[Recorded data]
= Beginning of Section =
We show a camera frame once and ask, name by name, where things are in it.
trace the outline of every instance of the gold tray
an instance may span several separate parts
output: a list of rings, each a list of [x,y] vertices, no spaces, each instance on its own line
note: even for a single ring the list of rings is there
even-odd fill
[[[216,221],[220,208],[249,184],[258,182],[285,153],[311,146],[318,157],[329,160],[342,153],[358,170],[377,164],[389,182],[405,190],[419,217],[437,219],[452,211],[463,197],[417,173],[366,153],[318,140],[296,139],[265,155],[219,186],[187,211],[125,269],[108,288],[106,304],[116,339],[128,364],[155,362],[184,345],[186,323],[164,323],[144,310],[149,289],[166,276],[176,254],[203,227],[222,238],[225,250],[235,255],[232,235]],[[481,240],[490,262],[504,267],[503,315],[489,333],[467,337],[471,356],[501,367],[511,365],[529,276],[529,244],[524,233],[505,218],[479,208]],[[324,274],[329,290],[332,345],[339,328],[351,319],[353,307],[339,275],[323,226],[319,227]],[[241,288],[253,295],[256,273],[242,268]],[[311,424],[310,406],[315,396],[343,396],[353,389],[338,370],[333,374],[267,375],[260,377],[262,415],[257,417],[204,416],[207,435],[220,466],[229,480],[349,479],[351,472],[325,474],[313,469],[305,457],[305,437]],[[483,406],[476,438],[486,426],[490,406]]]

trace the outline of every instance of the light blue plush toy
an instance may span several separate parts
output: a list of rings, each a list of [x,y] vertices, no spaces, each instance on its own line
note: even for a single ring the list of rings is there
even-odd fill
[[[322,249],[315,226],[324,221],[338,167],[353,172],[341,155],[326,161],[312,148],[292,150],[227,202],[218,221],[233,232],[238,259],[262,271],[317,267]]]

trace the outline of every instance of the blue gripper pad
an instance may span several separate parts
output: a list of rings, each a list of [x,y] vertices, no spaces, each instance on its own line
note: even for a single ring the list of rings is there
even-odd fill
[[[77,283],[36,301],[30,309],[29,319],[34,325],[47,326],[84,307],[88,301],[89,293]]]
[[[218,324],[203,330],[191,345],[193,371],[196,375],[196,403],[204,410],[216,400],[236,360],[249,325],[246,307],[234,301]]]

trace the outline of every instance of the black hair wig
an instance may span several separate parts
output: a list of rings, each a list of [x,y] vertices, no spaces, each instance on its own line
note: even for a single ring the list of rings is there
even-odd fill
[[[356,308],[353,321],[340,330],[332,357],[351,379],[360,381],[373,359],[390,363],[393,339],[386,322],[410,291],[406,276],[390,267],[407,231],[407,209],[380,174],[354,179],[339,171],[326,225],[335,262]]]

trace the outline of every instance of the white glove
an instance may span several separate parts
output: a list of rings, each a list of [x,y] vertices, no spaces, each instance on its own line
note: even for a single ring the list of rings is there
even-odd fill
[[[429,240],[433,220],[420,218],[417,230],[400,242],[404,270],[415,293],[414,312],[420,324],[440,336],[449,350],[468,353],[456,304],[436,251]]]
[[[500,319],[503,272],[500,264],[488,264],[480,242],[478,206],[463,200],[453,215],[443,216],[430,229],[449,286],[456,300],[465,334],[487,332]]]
= End of Section =
__Instructions to follow__
A verbatim repeat of all the entries above is the required answer.

__Answer below__
We show a camera frame once and ask, name by name, where things are in it.
trace the outline of every instance of the gold tray
an instance may span several separate parts
output: a list of rings, each a list of [x,y] vertices, no spaces, each instance on its own line
note: even for a single ring the list of rings is there
even-odd fill
[[[216,221],[220,208],[249,184],[258,182],[285,153],[311,146],[318,157],[329,160],[342,153],[358,170],[377,164],[389,182],[405,190],[419,217],[437,219],[452,211],[463,197],[417,173],[366,153],[318,140],[296,139],[265,155],[219,186],[187,211],[125,269],[108,288],[106,304],[116,339],[128,364],[155,362],[184,345],[186,323],[164,323],[144,310],[149,289],[166,276],[176,254],[203,227],[222,238],[225,250],[235,255],[232,235]],[[481,240],[490,262],[504,267],[503,315],[489,333],[467,337],[471,356],[501,367],[511,365],[529,276],[529,244],[524,233],[505,218],[479,208]],[[324,274],[329,290],[332,345],[339,328],[351,319],[353,307],[339,275],[323,226],[319,227]],[[241,288],[253,295],[256,273],[242,268]],[[311,424],[310,406],[315,396],[343,396],[353,389],[338,370],[333,374],[267,375],[260,377],[262,415],[257,417],[204,416],[207,435],[220,466],[229,480],[349,479],[351,472],[325,474],[313,469],[305,457],[305,437]],[[483,406],[476,438],[486,426],[490,406]]]

trace the outline of every instance of the light blue plush toy
an instance may span several separate parts
output: a list of rings, each a list of [x,y] vertices, no spaces, each instance on its own line
note: even for a single ring the list of rings is there
even-odd fill
[[[322,249],[315,226],[324,221],[338,167],[353,172],[341,155],[326,161],[312,148],[292,150],[227,202],[218,221],[233,232],[238,259],[262,271],[317,267]]]

trace the outline of every instance of the blue gripper pad
an instance may span several separate parts
output: a list of rings, each a list of [x,y] vertices, no spaces, each instance on its own line
note: even for a single ring the list of rings is there
even-odd fill
[[[77,283],[36,301],[30,309],[29,319],[34,325],[47,326],[84,307],[88,301],[89,293]]]
[[[218,324],[203,330],[191,345],[193,371],[196,375],[196,403],[204,410],[216,400],[236,360],[249,325],[246,307],[234,301]]]

trace the outline of every instance of the black hair wig
an instance may span several separate parts
output: a list of rings, each a list of [x,y] vertices, no spaces, each instance on its own line
note: even for a single ring the list of rings is there
even-odd fill
[[[356,308],[353,321],[340,330],[332,357],[351,379],[360,381],[373,359],[390,363],[393,339],[386,322],[410,291],[406,276],[390,267],[407,231],[407,209],[380,174],[354,179],[339,171],[326,225],[335,262]]]

trace the outline of every instance of the white glove
an instance may span several separate parts
output: a list of rings, each a list of [x,y] vertices, no spaces, each instance on its own line
note: even for a single ring the list of rings is there
even-odd fill
[[[429,240],[433,220],[420,218],[417,230],[400,242],[404,270],[415,293],[414,312],[420,324],[440,336],[449,350],[468,353],[456,304],[436,251]]]
[[[500,319],[503,272],[500,264],[488,264],[480,242],[478,206],[463,200],[453,215],[443,216],[430,229],[449,286],[456,300],[465,334],[487,332]]]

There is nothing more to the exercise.